The code for both programs is pretty much exactly the same, in fact the C++ does a little more processing per frame than the Java program. I'm not at all very experienced with OpenGL so I don't know if the way I'm rendering spheres is the quickest way but it still is suprising that Java is more than 10 times slower than C++. Does anyone know of any ways I could improve performance maybe? Here is the render routine in Java:

public void render() {
		
		Sphere s = new Sphere();
		
		for (int i = 0; i < numBalls; i++) {
			GL11.glPushMatrix();
			GL11.glTranslatef((float)balls[i].pos.x,(float)balls[i].pos.y,(float)balls[i].pos.z);
			GL11.glColor3f(balls[i].red, balls[i].green, balls[i].blue);
			s.draw(balls[i].radius,32,32);
			GL11.glPopMatrix();
		}
	}

Orangy Tang

I assume that the Sphere.draw() is a glu sphere, in which case that's likely the cause of the slowdown. The ported GLU sphere uses immediate mode (glBegin/End etc.) which is just about the slowest method of drawing, even in C it incurs a significant hit because of the large amount of the shear number of function calls required.

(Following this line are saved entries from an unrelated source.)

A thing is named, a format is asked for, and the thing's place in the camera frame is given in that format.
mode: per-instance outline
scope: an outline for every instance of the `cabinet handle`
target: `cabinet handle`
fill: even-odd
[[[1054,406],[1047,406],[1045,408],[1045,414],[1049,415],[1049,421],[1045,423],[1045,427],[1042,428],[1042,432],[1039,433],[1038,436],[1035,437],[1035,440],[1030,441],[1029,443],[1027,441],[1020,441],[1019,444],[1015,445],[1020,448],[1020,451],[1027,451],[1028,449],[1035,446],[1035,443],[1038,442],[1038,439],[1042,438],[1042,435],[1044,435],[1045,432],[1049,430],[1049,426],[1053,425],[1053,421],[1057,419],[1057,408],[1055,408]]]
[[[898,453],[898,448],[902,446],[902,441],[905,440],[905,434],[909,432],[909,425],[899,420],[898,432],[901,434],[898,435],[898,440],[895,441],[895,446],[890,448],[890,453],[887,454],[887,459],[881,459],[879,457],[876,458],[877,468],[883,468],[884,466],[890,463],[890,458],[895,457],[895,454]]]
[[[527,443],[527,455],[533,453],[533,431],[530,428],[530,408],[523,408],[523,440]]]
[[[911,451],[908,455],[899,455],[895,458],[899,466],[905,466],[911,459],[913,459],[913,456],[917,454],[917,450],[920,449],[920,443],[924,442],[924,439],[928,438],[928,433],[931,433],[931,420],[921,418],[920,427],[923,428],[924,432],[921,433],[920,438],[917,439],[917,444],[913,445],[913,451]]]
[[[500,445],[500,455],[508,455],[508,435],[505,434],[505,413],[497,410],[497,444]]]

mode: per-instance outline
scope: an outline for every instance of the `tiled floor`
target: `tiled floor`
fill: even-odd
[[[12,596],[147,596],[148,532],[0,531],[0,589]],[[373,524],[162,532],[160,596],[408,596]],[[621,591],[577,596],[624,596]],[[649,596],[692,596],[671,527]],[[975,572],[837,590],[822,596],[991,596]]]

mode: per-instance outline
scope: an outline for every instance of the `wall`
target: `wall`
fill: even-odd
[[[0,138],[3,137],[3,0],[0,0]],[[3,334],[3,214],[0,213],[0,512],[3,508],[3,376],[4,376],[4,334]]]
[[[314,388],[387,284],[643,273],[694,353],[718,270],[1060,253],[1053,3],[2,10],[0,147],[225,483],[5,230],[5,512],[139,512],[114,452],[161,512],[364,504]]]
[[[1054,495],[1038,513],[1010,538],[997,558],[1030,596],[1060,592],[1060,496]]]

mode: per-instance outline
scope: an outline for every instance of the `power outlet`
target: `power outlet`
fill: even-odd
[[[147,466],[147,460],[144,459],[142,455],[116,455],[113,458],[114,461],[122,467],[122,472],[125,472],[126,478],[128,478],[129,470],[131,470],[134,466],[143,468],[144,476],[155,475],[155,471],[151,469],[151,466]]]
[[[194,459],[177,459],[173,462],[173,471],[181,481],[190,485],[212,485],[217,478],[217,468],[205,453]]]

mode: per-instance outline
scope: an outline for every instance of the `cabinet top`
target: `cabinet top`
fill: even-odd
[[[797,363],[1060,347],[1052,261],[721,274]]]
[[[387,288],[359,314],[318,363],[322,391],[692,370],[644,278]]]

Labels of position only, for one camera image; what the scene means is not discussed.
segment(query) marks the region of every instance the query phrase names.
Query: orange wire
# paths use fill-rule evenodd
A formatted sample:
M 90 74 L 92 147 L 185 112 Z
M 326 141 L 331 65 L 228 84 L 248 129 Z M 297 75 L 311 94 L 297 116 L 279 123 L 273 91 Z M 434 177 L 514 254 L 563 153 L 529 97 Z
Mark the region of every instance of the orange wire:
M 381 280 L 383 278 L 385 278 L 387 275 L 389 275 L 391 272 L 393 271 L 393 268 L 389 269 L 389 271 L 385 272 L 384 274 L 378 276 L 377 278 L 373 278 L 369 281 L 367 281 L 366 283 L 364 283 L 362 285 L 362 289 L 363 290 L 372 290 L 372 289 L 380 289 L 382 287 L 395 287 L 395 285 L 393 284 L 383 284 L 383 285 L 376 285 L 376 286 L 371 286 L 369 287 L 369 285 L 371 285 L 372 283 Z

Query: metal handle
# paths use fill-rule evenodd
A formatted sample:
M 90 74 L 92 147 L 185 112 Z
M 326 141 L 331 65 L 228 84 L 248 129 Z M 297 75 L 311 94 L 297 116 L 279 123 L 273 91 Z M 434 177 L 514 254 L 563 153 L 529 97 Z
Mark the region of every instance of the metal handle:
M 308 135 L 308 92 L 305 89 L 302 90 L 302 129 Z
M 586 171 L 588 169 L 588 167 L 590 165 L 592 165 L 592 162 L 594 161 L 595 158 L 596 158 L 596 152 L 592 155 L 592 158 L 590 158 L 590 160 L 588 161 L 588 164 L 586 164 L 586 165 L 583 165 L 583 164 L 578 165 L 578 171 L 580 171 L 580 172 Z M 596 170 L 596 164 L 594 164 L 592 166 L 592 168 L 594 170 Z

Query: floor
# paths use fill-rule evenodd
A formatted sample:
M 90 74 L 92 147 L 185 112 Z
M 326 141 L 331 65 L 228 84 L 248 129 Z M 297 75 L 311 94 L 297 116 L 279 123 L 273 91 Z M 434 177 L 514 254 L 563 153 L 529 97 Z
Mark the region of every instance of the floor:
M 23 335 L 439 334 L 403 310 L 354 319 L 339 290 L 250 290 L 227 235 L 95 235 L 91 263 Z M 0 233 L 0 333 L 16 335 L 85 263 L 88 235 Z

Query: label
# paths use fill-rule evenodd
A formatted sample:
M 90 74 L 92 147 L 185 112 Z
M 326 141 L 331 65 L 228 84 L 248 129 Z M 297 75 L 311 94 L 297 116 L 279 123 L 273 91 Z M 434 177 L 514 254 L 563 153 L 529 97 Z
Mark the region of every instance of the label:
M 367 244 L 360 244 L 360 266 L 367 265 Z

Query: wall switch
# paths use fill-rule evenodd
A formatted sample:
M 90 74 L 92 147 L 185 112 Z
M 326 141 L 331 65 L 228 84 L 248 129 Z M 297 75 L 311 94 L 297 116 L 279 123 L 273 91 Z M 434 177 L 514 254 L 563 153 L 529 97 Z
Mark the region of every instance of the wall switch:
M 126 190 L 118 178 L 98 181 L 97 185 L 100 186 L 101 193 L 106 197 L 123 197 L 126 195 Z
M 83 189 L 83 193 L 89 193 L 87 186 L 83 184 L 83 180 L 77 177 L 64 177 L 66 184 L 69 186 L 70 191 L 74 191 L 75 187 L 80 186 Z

However native calls from java have some additional overhead, so you're going to see a difference from the identical C code. Normally it'd be negilable, but immediate mode really is a worst case scenario. If you draw with vertex arrays you'd likely see near identical performance.

However an easier way would be to still use the glu sphere and stick it in a display list (and likewise for your C++ version). Minimal amout of code change and you don't have the same unnessisary overhead.

DeX

Thanks for the display list tip, that's drastically improved the time taken to render the spheres. I can now display more spheres with more detail.

However this has uncovered another bottleneck in the code. It appears that the more spheres I add the longer it takes to update the display. This is the function which causes the delay:

Display.update();

It appears that the equivelent function in C++ is the SwapBuffers function but I can't imagine why it would take longer to swap the display buffers when I add more spheres. the Display.update() also polls for messages and input devices but again I don't see how this would be slowed down by having lots of spheres.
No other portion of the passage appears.